On 1 April 2026, after approximately four years of service on the routes between Cadiz and the Canary Islands, the ferry was chartered to DFDS, from which it will be deployed on the routes between Karlshamn and Klaipėda, replacing the Optima Seaways, alongside the twins Victoria Seaways and Athena Seaways. On 2 June, a few months after the announcement of the new deployment in the Baltic Sea, Baleària, the other buyer together with DFDS of the assets of Trasmediterránea, announced that it will be deployed on the routes between Valencia and Palma de Mallorca for the entire summer season. Following this, on 23 June the ferry sailed from Cadiz on her final crossing to the Canaries, after which, on 29 June, upon returning to Andalusia, she set sail for the Balearic Sea. where she entered service on 1 July.

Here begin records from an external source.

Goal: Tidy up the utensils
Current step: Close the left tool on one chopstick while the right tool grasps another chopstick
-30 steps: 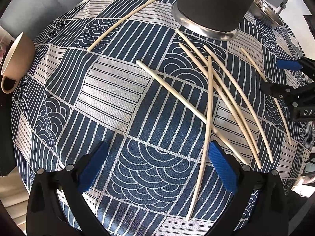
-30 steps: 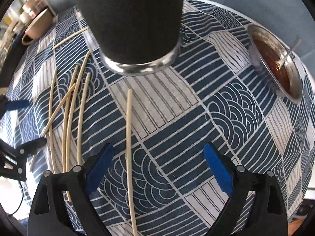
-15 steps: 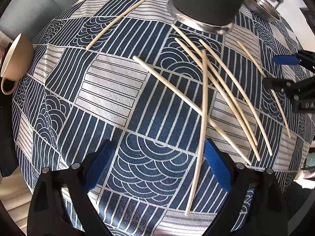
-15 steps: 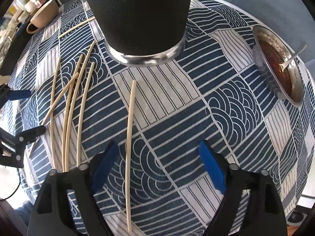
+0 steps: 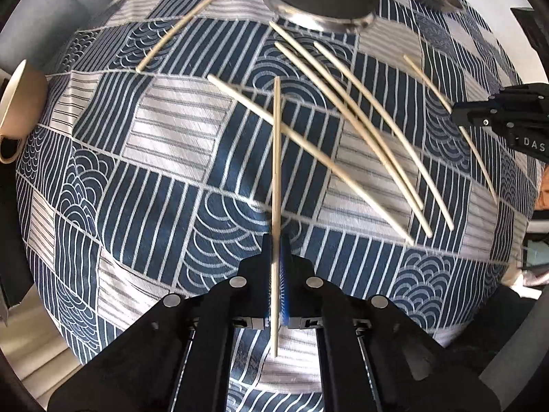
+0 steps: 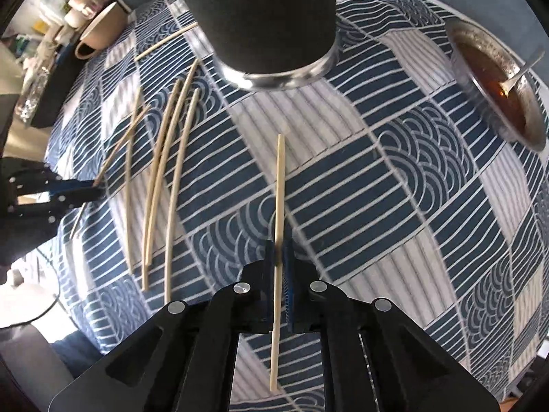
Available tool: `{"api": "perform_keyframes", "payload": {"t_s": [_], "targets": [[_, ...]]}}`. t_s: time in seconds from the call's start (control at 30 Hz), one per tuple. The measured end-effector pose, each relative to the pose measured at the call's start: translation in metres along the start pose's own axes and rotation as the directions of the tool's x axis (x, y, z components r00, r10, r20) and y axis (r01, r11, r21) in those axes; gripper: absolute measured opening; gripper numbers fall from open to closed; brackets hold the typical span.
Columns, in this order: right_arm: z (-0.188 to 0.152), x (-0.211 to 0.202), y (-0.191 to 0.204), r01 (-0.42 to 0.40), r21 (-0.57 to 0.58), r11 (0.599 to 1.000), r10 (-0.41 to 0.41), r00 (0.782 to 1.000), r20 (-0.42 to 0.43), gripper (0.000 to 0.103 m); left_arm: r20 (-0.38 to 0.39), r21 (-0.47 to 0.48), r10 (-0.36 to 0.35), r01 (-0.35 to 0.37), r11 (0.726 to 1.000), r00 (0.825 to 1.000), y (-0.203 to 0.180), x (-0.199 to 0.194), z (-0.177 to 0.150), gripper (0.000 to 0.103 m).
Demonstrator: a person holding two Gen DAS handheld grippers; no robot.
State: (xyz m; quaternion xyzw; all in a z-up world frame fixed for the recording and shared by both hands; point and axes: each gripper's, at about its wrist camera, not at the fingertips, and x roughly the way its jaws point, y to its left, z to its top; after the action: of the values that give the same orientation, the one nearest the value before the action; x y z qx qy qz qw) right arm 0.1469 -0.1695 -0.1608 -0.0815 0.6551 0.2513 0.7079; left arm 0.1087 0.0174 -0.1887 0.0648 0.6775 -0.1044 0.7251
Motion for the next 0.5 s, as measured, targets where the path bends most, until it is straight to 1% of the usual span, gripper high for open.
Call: {"api": "perform_keyframes", "payload": {"t_s": [0.03,0.13,0.27,0.33,0.5], "targets": [[-0.002,-0.003,0.000,-0.016,0.007,1.000,0.016,1.000,0.003,0.005,-0.020,-0.008,-0.014,0.013,1.000,1.000,0.001,0.000,-0.001,0.005],[-0.012,-0.012,0.002,-0.055,0.014,0.998,0.055,0.998,0.027,0.005,-0.040,-0.027,-0.037,0.036,0.999,0.999,0.004,-0.001,-0.005,0.004],[-0.018,-0.034,0.003,-0.080,0.015,0.997,0.079,0.994,0.069,0.005,-0.038,-0.035,-0.046,0.045,0.998,0.998,0.015,-0.006,-0.015,0.004],[-0.016,-0.045,0.001,-0.091,0.011,0.996,0.090,0.992,0.093,0.005,-0.030,-0.046,-0.054,0.053,0.998,0.998,0.018,-0.014,-0.020,0.004],[-0.004,-0.074,-0.007,-0.181,0.006,0.983,0.178,0.972,0.155,0.005,-0.015,-0.056,-0.034,0.033,0.998,0.999,0.026,-0.029,-0.022,0.004]]}}
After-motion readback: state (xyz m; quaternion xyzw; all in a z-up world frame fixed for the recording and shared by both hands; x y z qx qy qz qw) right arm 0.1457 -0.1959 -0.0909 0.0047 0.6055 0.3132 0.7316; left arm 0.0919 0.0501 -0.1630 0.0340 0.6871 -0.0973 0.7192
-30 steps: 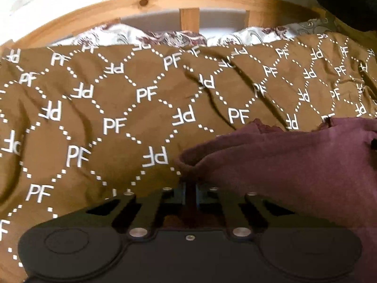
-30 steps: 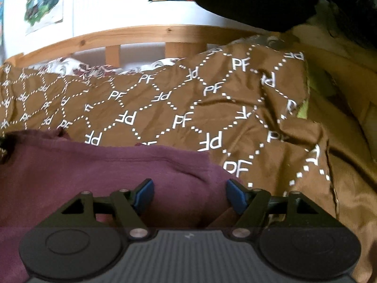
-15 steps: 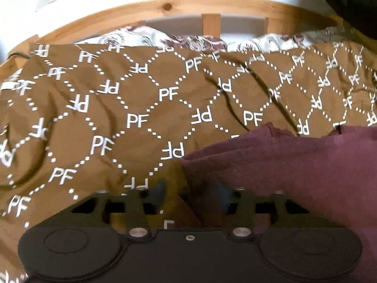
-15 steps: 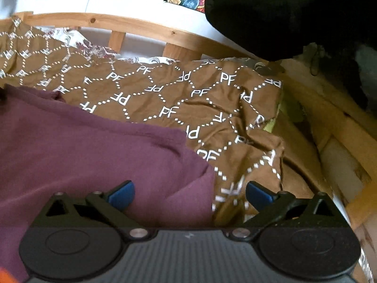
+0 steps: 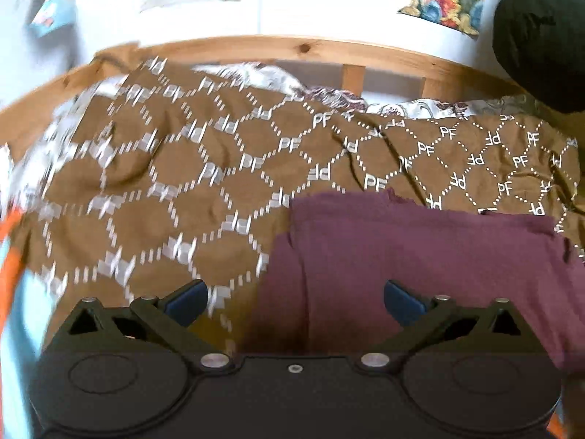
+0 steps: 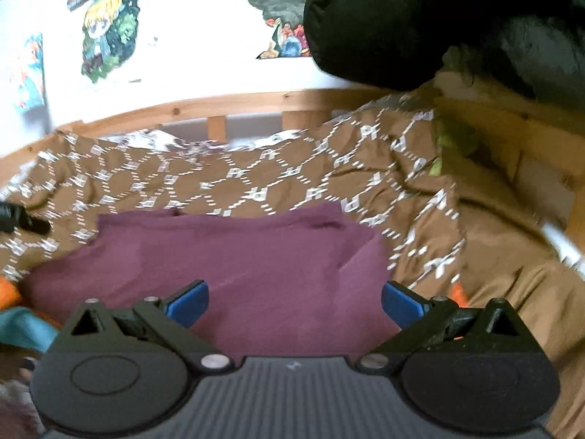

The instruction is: Fold small clothes

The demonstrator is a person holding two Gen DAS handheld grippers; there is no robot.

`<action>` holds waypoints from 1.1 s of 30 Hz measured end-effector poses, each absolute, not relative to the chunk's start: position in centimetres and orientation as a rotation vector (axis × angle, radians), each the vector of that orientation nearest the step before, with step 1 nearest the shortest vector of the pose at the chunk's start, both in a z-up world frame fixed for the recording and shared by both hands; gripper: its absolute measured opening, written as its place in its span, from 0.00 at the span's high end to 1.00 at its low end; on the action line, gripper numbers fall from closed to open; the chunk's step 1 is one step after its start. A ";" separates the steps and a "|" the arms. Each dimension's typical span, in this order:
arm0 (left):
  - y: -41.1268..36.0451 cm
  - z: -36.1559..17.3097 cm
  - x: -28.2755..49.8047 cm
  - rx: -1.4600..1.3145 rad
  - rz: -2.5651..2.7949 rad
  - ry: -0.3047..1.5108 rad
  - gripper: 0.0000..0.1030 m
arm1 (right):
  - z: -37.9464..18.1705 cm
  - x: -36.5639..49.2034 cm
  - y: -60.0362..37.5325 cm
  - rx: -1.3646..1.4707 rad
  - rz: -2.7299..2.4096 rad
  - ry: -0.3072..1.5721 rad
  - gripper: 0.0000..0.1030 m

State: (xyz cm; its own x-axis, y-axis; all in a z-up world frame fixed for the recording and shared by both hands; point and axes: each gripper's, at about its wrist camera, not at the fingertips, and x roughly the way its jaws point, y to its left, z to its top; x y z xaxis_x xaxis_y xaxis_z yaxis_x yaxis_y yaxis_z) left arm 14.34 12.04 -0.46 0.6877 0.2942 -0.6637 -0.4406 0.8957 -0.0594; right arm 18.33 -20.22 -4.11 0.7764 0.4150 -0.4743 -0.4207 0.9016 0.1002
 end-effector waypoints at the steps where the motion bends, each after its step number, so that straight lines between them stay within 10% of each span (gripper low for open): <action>1: 11.7 -0.8 13.7 -0.240 0.420 0.706 0.01 | -4.1 18.1 -20.3 0.018 0.461 0.527 0.00; 15: 11.8 -3.7 12.9 -0.278 0.471 0.796 0.01 | -4.8 18.5 -21.5 0.120 0.423 0.587 0.07; 20: 11.8 -4.2 13.4 -0.279 0.476 0.810 0.01 | -6.2 19.1 -21.6 0.136 0.400 0.599 0.31; 25: 11.7 -4.4 13.7 -0.273 0.481 0.819 0.01 | -7.2 18.9 -21.2 0.113 0.405 0.635 0.76; 33: 11.6 -4.6 13.6 -0.257 0.479 0.826 0.01 | -6.5 18.1 -21.4 0.070 0.409 0.655 0.90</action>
State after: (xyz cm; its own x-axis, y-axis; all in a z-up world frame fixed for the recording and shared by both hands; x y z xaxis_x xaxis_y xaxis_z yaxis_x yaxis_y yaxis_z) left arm 13.63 11.62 -4.62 0.5802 0.3071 -0.7543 -0.5023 0.8640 -0.0347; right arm 18.12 -21.38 -6.48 0.7166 0.3910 -0.5776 -0.3476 0.9182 0.1902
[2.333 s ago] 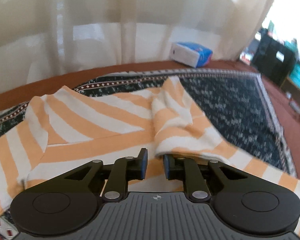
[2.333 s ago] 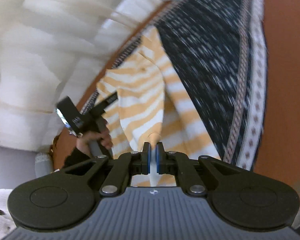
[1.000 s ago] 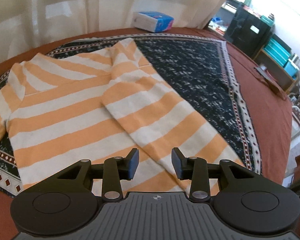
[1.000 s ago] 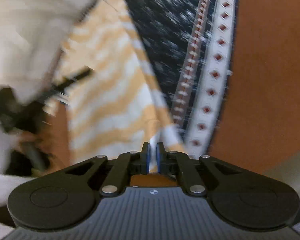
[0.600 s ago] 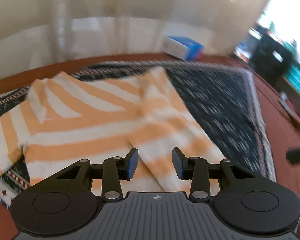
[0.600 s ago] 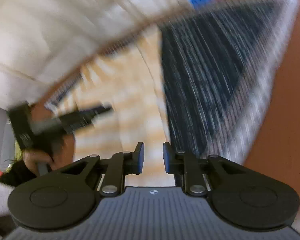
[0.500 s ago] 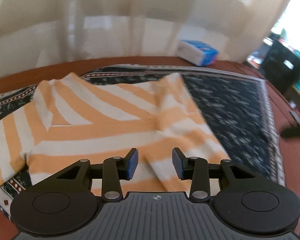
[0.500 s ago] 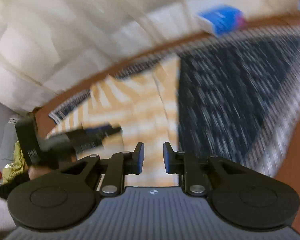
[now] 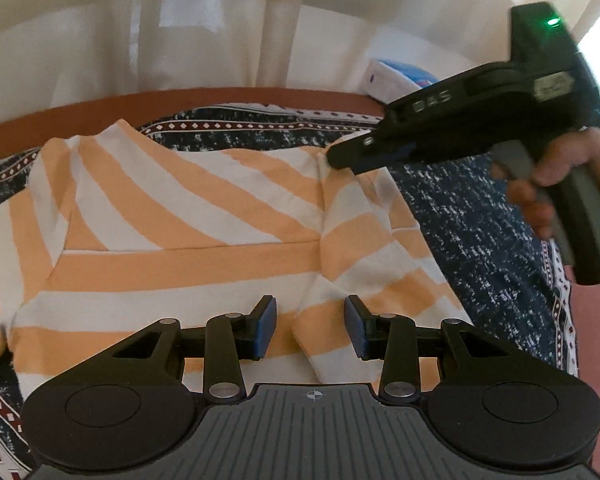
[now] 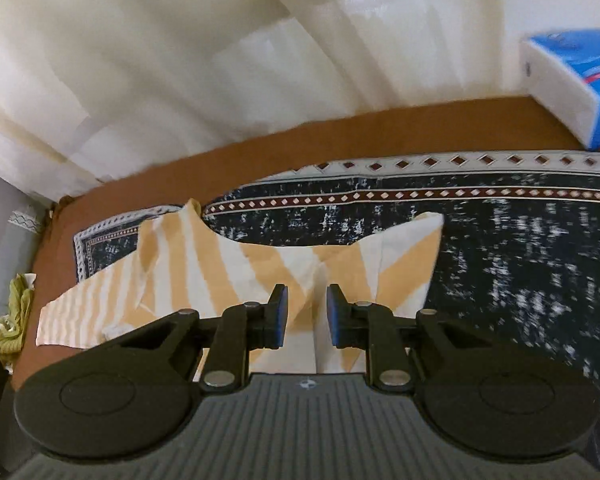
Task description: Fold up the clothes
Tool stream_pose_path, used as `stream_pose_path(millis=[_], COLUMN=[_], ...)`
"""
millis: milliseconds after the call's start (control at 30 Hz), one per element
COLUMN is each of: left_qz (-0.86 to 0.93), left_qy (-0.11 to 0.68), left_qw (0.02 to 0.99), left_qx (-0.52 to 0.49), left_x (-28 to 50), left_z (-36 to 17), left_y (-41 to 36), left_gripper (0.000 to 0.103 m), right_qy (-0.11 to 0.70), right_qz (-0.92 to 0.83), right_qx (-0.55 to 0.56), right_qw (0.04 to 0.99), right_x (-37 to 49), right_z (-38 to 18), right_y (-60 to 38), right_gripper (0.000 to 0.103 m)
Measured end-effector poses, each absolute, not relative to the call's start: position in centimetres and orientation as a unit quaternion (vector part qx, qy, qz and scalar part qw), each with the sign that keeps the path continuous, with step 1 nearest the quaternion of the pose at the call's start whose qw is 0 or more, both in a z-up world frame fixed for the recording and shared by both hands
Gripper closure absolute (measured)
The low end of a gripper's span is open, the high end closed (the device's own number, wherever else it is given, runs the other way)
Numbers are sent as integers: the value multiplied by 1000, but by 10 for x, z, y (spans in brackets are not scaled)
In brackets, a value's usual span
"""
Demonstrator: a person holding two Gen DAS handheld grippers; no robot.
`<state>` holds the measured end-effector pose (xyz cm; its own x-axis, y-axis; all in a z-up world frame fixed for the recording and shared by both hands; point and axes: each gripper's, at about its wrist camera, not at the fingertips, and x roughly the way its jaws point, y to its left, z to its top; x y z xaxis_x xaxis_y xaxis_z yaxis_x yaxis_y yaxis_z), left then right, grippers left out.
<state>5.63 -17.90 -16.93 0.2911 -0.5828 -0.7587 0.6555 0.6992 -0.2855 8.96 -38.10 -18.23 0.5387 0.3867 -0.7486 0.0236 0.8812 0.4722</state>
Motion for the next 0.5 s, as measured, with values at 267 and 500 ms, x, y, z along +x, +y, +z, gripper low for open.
stream_pose_path(millis=[267,500], left_qz=[-396,-388], left_qy=[470,468], left_qw=[789,794], left_qx=[9,9], left_x=[65,64], left_z=[-168,-173], left_y=[-172,-160], left_gripper=[100,103], right_qy=[480,440], right_qz=[138,108], right_qx=[232,268], right_qw=[835,850], right_x=[107,97], right_z=[-196,-195], right_y=[-383,-409], right_gripper=[102,102])
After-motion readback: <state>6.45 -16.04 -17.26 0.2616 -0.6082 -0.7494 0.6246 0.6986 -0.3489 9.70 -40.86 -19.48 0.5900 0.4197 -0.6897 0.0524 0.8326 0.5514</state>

== Technical specifications and equipment ==
The ship is powered by two four-stroke, twelve-cylinder diesel engines manufactured by Caterpillar (type: MaK 12VM43C), each with an output of 12,600 kW. The engines drive two controllable pitch propellers. For power generation, there are two shaft generators driven by the main engines, each with an output of 2,000 kW, and three generators driven by diesel engines, each with an output of 2,000 kW. The ship is equipped with two bow thrusters, each with an output of 1,300 kW . There are five cargo decks on board (decks 1 to 5). At the stern, there is a drop-down ramp providing access to the cargo deck on the main deck (deck 3) and, via a fixed ramp on board, to the cargo deck on deck 4. Another fixed ramp connects decks 3 and 1. Decks 2 and 5 are accessible via movable ramps. These two decks are designed for the transport of cars, while the other three decks can accommodate trucks and other cargo units. The uppermost deck, deck 5, is an open cargo deck. The ramp to this deck also serves as a weatherproof closure for the cargo decks below. There are 2,564 lane meters available for the transport of trucks. The car capacity is stated as 240 vehicles.

At the stern, on the starboard side, there is another drop-down ramp that can be used for passenger access. The facilities for passengers and crew are located in the superstructure in the forward half of the ship. Passengers have access to a fast-food restaurant and a bar, among other amenities. The ship has 157 passenger cabins: 151 four-berth cabins and four two-berth cabins, two of which are accessible for passengers with disabilities. There are also 189 reclining seats available for passengers. The crew has 36 cabins with a total of 58 beds.

The bridge is located at the front of the ship. It is enclosed across its entire width. For better visibility when docking, undocking, and maneuvering in narrow channels, the cleats extend slightly beyond the ship's beam. The forecastle is covered.